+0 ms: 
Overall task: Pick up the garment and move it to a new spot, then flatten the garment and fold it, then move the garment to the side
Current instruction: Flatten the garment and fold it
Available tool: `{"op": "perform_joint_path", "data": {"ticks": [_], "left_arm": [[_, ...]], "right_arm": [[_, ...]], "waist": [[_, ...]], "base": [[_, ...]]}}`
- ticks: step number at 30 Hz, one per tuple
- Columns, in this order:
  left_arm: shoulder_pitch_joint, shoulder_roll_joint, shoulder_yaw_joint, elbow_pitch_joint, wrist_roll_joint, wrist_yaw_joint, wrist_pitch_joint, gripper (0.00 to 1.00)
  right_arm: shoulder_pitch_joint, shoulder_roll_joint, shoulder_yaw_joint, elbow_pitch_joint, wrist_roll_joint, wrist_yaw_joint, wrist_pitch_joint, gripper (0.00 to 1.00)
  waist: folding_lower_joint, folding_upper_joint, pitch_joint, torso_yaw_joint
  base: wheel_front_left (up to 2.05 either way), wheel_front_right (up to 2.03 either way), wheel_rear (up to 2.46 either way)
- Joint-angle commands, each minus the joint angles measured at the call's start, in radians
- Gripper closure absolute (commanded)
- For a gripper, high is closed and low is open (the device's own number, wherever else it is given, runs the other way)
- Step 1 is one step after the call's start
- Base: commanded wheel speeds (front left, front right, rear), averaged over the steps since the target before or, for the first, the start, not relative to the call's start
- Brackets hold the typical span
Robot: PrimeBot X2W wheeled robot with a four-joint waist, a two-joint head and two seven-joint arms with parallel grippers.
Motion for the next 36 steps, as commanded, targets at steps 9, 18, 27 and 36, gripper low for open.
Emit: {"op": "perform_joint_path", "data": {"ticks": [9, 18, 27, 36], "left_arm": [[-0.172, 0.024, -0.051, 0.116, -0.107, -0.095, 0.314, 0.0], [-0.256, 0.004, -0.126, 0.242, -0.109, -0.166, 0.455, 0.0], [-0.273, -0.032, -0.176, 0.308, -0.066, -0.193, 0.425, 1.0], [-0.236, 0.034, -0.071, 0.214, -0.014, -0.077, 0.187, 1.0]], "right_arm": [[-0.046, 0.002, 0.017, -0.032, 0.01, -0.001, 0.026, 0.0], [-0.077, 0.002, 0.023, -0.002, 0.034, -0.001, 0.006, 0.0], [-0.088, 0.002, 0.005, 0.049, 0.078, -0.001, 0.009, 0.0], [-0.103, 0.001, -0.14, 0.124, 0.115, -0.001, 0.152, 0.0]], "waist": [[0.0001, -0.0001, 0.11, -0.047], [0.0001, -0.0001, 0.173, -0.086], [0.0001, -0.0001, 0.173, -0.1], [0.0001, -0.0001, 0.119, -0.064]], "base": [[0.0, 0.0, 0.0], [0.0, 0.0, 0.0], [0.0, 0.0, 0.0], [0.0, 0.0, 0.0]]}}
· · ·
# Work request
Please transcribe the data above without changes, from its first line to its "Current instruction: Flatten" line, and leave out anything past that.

# Task solution
+0 ms: 
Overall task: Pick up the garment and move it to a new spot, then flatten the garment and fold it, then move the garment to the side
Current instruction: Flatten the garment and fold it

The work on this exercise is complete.